4. Pathology automation improves traceability
Implementing automation with minimal error into the anatomical pathology workflow also brings significant benefits when it comes to the custodial responsibility of keeping track of all patient materials. This can be a daunting and time-consuming task in an intensive manual workflow, but implementing automated methods including digital barcoding for sample tracking and instrument to instrument communication will make traceability much easier and more cost-effective—at the same time, reducing the risk for error significantly.
5. Automation paves the way to digital pathology
The quality of images used for digital pathology depends on a variety of factors, many of which are not directly linked to image acquisition. Poor processing, cutting and staining of tissue will result in an image that cannot be corrected even with the most sophisticated equipment and software. Therefore, process standardization based on process security lab automation and the reduction of variability is a key component of digital pathology, and enables further improvement in the efficiency, productivity and standardization of the modern histopathology lab.
The case for partnering
In the effort to reduce waste and error by automating workflows it is natural to start by evaluating off-the-shelf solutions. But this can lead to compromises in compatibility, throughput, and quality that might not be acceptable for the modern lab. Custom or novel solutions may be needed based on out-of-the-box thinking. In this case it may well be worth considering partnering to find the right solutions for your needs.

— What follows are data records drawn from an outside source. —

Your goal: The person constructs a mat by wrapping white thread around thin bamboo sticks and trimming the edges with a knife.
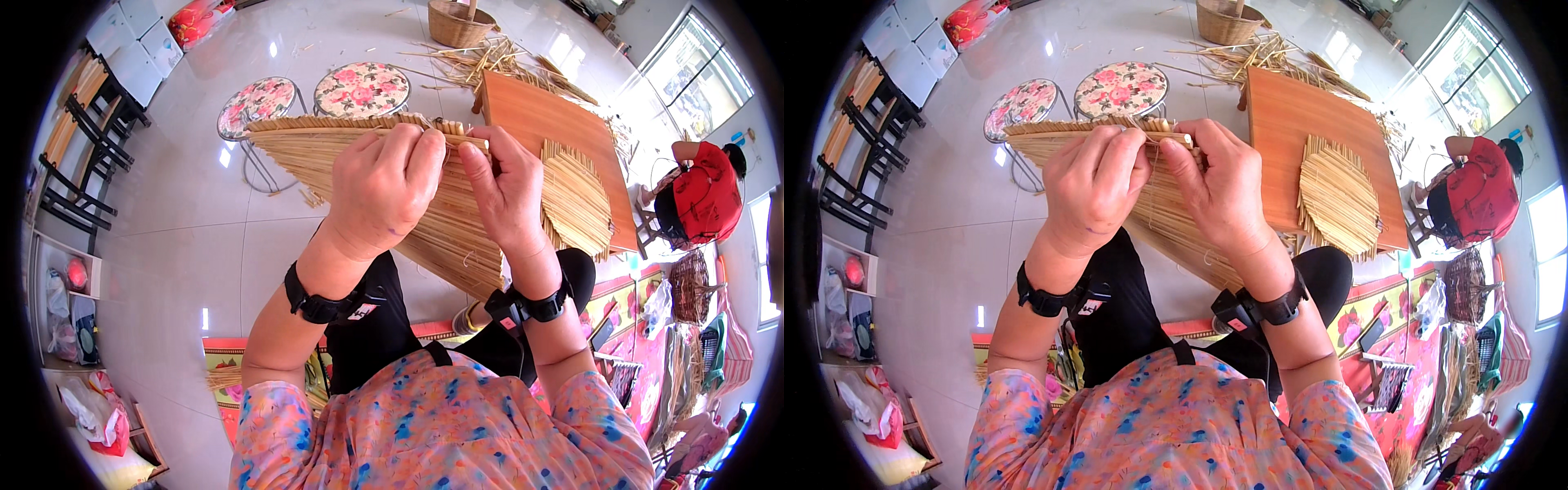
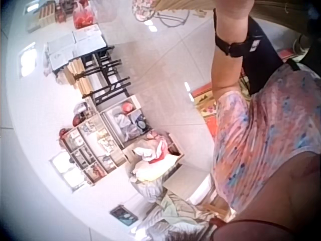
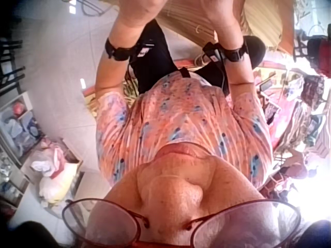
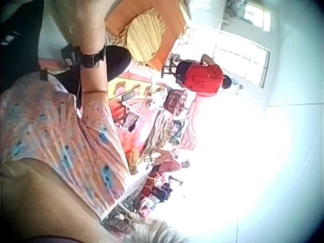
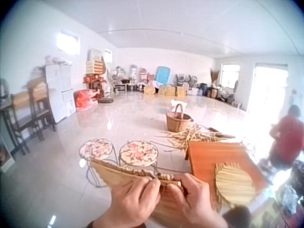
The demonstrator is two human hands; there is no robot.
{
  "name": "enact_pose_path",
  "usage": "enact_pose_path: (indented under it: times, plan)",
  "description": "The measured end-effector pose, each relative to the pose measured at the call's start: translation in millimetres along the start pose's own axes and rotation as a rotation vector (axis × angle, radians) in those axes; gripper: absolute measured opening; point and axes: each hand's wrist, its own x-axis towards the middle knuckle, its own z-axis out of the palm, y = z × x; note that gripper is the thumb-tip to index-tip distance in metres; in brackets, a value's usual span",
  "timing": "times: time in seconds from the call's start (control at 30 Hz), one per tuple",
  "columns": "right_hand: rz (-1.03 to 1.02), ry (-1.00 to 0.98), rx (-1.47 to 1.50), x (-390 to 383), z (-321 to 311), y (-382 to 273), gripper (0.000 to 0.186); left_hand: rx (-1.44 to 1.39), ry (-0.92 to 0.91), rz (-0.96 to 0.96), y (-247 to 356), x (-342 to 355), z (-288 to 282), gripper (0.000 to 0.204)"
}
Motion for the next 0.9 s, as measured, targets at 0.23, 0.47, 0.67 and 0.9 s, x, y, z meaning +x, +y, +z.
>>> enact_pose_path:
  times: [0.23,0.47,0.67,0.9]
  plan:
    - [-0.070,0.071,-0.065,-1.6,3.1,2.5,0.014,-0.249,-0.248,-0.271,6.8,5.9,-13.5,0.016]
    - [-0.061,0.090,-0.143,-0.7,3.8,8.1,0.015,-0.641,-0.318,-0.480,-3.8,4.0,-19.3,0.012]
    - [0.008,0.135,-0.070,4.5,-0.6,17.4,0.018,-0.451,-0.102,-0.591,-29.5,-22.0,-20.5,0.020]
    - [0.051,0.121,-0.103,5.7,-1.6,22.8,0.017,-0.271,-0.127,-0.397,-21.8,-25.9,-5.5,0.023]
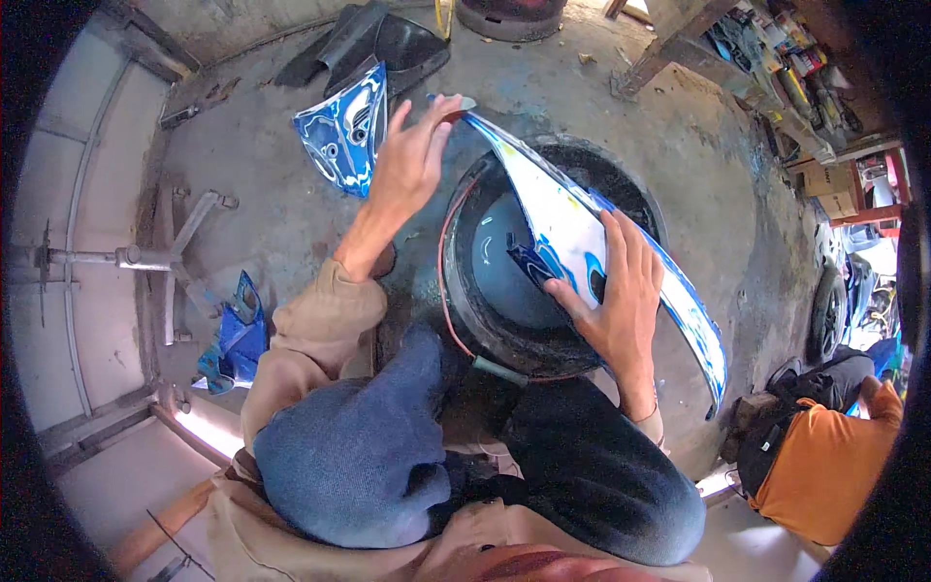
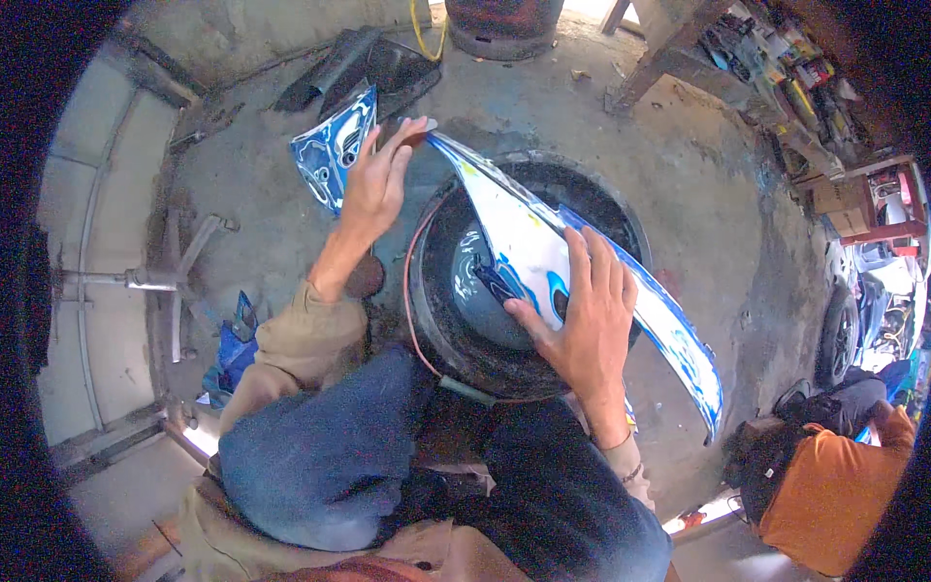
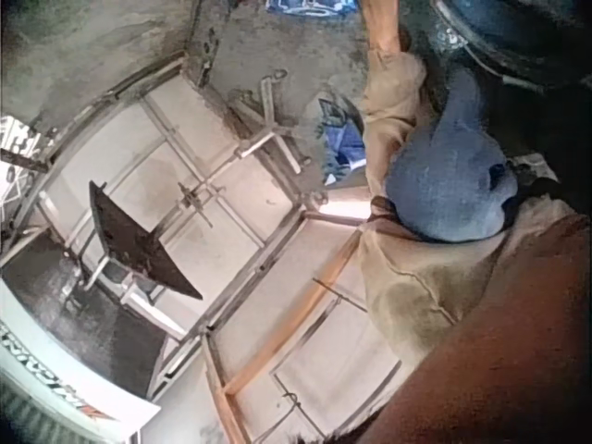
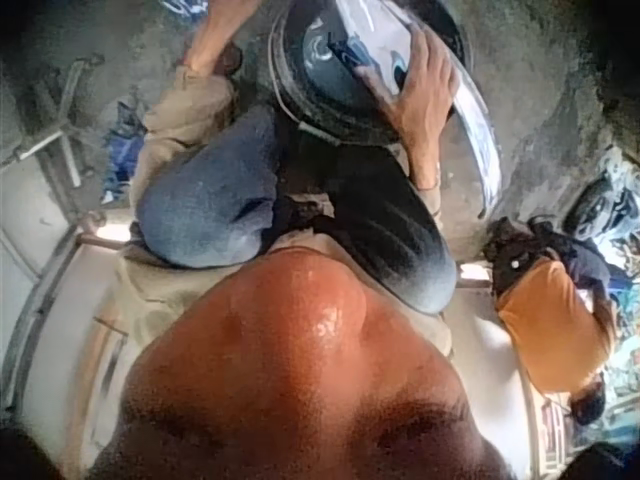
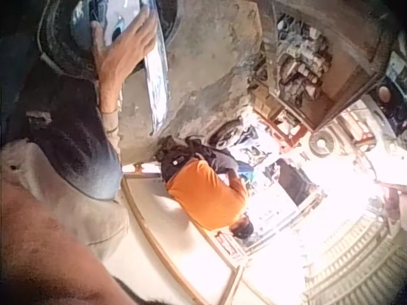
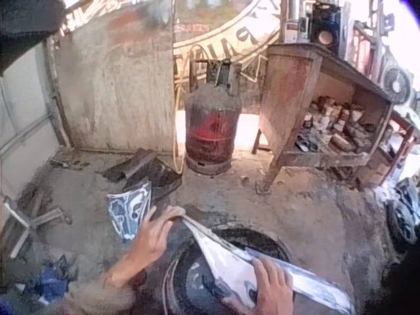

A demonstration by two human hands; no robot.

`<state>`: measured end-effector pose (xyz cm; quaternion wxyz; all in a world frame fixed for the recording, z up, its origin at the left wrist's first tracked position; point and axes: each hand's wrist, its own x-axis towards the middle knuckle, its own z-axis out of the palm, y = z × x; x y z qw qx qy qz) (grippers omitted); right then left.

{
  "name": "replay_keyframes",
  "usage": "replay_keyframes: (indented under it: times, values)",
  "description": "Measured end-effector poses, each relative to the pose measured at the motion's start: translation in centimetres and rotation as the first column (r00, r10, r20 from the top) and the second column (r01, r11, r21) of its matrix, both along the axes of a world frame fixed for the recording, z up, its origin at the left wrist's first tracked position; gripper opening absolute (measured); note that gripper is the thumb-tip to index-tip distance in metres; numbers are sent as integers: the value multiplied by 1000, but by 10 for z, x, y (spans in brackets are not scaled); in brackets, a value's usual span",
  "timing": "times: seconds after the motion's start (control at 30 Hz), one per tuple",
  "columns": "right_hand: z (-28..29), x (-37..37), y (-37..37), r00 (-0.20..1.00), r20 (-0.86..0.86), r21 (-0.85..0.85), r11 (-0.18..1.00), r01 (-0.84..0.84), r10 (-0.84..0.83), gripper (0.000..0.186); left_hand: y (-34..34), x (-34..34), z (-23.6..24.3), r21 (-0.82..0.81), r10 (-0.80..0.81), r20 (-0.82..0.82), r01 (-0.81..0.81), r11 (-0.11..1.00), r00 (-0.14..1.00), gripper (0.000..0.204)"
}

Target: The person sands a blue and white motorcycle fairing by hand using a piece of sandpaper over a bucket of water.

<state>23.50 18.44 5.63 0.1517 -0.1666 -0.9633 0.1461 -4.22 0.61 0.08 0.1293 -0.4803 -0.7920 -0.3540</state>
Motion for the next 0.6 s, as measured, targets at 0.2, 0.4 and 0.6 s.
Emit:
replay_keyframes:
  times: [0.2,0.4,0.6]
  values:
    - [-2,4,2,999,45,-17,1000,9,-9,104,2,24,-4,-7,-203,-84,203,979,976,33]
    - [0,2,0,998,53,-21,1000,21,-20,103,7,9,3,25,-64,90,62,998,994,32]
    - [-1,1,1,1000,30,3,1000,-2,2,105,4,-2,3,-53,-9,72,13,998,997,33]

For example, Dako partnered with Tecan to develop a fully automated ICH/ISH staining solution, Omnis, designed to provide their customers with greater capacity, higher throughput and more cost-effective processing.
- Grimm EE and Schmidt R. Reengineered workflow in the anatomic pathology laboratory. Arch Pathol Lab Med 2009; 133 601–604
- Ho J, et al. Can digital pathology result in cost savings? A financial projection for digital pathology implementation at a large integrated health care organization. J Pathol Inform 2014;5:33
- Makary MA, et al. Surgical specimen identification errors: a new measure of quality in surgical care. Surgery. 2007;141(4):450–455.
- Nakhleh RE, Zarbo RJ. Amended reports in surgical pathology and implications for diagnostic error detection and avoidance: a College of American Pathologists Q-probes study of 1,667,547 accessioned cases in 359 laboratories. Arch Pathol Lab Med. 1998;122(4):303–309.
- Yuan S, Astion ML, Schapiro J, et al. Clinical impact associated with corrected results in clinical microbiology testing. J Clin Microbiol. 2005;43(5):2188–2193.
- Resar RK. Making non-catastrophic health care processes reliable: learning to walk before running in creating high-reliability organizations. Health Serv Res. 2006;41(4, pt 2):1677–1689.